Opinion: The Pro Bowl problem

Andrew Paulsen

Andrew Paulsen

Andrew Paulsen is a columnist for the Daily Kent Stater. Contact him at [email protected].

12.5 million people tuned into NBC’s broadcast of the 2012 NFL Pro Bowl Sunday night.

Did you?

Compared to 2011’s all-star pigskin game, this year’s ratings were down about 8 percent (8.6 rating to 7.9). Attendance at the game’s venue (Aloha Stadium in Honolulu, Hawaii) was down by about 2 percent compared to 2011 (drop to 48,423 from 49,338).

Since the Pro Bowl has switched to the week-before-the-Super-Bowl format (prior to the 2010 Pro Bowl, it was traditionally held the weekend following the Big Game), in-stadium attendance in Hawaii has averaged 49,240 —which is nearly 2 percent less than the average attendance from 2000 to 2008 Pro Bowls in Aloha Stadium (50,183).

Essentially, the Pro Bowl is on the decline. Why?

It could be the unstable economy affecting ticket sales and travel expenses. It could be that fans don’t want to see lackluster performances by players who appear to care more about getting lei’d than making plays. It could be that football fans don’t care about meaningless games (in contrast, MLB’s All-Star game determines home-field advantage for the World Series).

However, all of these factors and detractors seemed to disappear momentarily back in January 2010. The NFL made the atypical decision of ending a 30-year tradition by transferring the Pro Bowl from Hawaii into Super Bowl XLIV venue, Sun Life Stadium (Miami, FL). 70,697 people attended that Pro Bowl, marking the second highest Pro Bowl attendance of all time.
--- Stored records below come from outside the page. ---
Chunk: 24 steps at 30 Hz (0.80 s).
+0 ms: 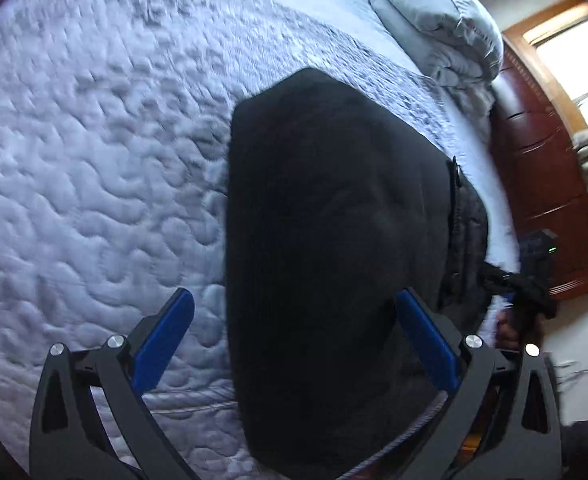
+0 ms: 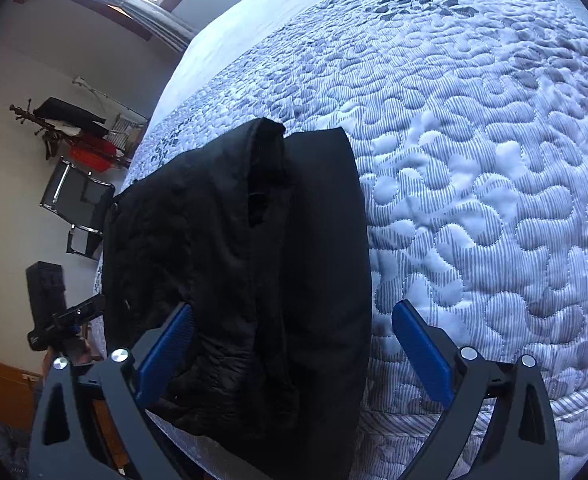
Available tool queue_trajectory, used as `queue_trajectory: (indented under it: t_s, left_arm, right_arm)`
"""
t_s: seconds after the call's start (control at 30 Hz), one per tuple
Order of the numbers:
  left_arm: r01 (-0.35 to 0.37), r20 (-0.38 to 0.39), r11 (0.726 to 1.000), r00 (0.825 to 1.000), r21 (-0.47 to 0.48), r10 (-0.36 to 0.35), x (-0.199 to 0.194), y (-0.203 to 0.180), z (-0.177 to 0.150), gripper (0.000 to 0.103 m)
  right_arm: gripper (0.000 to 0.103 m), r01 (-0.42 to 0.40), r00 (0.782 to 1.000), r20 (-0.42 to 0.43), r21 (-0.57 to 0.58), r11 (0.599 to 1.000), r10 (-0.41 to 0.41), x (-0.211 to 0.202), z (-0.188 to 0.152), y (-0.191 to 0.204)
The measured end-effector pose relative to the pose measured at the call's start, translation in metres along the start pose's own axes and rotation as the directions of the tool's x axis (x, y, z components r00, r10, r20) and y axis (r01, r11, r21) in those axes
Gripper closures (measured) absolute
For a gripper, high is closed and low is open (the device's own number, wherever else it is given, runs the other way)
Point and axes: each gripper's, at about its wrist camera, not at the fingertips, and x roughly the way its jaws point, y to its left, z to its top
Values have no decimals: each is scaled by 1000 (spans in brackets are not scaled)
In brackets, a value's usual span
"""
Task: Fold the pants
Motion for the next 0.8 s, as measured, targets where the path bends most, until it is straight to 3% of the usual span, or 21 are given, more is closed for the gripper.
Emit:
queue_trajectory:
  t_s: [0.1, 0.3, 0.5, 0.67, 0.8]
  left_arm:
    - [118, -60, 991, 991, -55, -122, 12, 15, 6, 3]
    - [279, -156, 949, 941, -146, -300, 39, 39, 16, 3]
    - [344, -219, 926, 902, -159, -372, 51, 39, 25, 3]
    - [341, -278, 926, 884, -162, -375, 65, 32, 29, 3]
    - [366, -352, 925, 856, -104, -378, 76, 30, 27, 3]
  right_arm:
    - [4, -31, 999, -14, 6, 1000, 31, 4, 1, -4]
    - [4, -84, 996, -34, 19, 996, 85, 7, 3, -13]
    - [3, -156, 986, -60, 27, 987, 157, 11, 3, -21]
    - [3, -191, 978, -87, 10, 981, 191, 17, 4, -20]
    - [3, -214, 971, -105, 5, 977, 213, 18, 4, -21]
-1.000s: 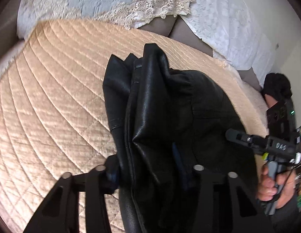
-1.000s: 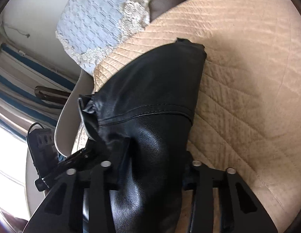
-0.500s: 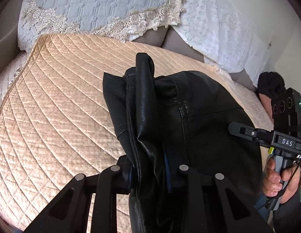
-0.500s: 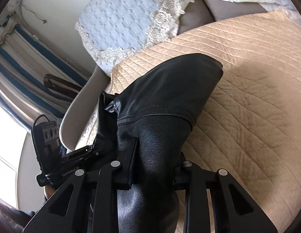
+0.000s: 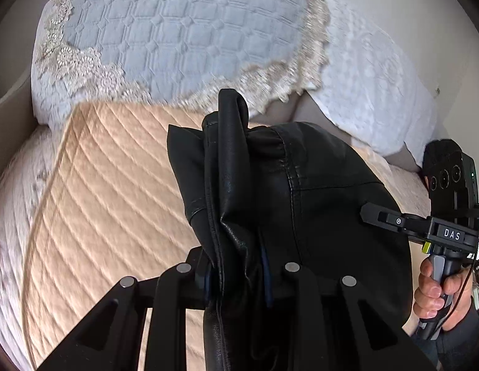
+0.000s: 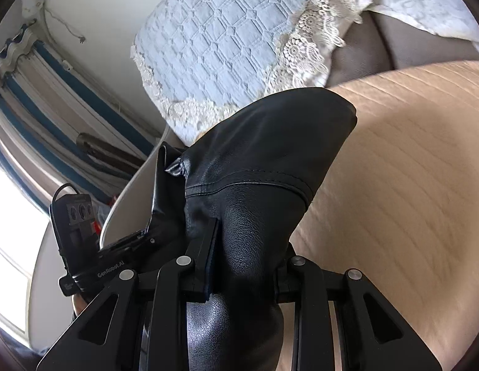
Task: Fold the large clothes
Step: 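Lay the folded jacket down and open both tools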
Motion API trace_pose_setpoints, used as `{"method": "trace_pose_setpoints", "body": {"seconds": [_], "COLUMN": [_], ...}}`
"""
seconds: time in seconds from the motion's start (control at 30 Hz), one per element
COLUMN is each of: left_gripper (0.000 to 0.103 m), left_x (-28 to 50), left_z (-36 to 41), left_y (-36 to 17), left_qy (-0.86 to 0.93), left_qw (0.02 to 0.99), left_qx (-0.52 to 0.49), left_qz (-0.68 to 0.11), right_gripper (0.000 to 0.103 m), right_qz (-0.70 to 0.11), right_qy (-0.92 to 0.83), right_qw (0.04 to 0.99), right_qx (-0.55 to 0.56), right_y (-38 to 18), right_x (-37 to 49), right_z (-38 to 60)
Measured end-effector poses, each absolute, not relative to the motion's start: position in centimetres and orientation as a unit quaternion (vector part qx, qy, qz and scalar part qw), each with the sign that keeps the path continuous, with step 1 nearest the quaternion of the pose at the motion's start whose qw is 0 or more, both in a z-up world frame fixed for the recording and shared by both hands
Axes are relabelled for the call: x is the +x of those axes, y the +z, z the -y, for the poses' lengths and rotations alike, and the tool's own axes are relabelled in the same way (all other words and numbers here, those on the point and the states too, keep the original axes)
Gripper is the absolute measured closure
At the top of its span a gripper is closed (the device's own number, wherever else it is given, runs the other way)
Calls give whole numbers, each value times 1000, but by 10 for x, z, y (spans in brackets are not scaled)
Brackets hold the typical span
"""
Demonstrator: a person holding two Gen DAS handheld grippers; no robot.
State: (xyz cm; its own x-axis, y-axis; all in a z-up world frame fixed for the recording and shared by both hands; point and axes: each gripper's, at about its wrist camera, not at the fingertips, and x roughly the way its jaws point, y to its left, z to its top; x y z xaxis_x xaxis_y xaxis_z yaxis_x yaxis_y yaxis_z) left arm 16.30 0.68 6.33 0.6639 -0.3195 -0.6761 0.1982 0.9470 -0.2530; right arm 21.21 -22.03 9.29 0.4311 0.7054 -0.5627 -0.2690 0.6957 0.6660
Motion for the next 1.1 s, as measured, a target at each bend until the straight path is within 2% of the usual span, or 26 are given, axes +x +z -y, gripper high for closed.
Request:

One year later, the game was moved back to Honolulu and attendance dropped to 49,338.

What made people care so much about one NFL all-star game to explain the 42 percent increase in attendance from 2009 to 2010 followed by a sharp drop in 2011?

Aloha Stadium officially holds only 50,000 people (extra seating bumps that number up by several hundred at the max), while most Super Bowl-eligible stadiums hold at least 63,000 people (the lowest being Lucas Oil Stadium in Indianapolis — however, it will expand to 70,000 for the Super Bowl).

The most-attended Hawaiian Pro Bowls happened in 1984 and 1990 with a tie of 50,445 people. In order to put those games into perspective, here are the top five most-attended NFL Pro Bowls along with the stadiums/cities that hosted them:

5. The Kingdome (Seattle), 1977, 64,752

4. Arrowhead Stadium (Kansas City), 1974, 66,918

3. Los Angeles Memorial Coliseum, 1964, 67,242

2. Aforementioned 2010 game in Miami, 70,697

1. Los Angeles Memorial Coliseum, 1959, 72,250

On Sunday night — coincidentally while the 2012 Pro Bowl struggled to match past attendance and viewership — NFL Commissioner Roger Goodell appeared on CBS’ “60 Minutes” to talk about the NFL’s audience during the current recession. Goodell noted that one of the biggest struggles the NFL faces is boosting ticket sales for football games.

While I don’t have a solution of how to get butts in the seats at the NFL’s regular season games, I do have an idea to get fans in the Pro Bowl. Just look at the past, Mr. Goodell, and I think you’ll at least find the answer.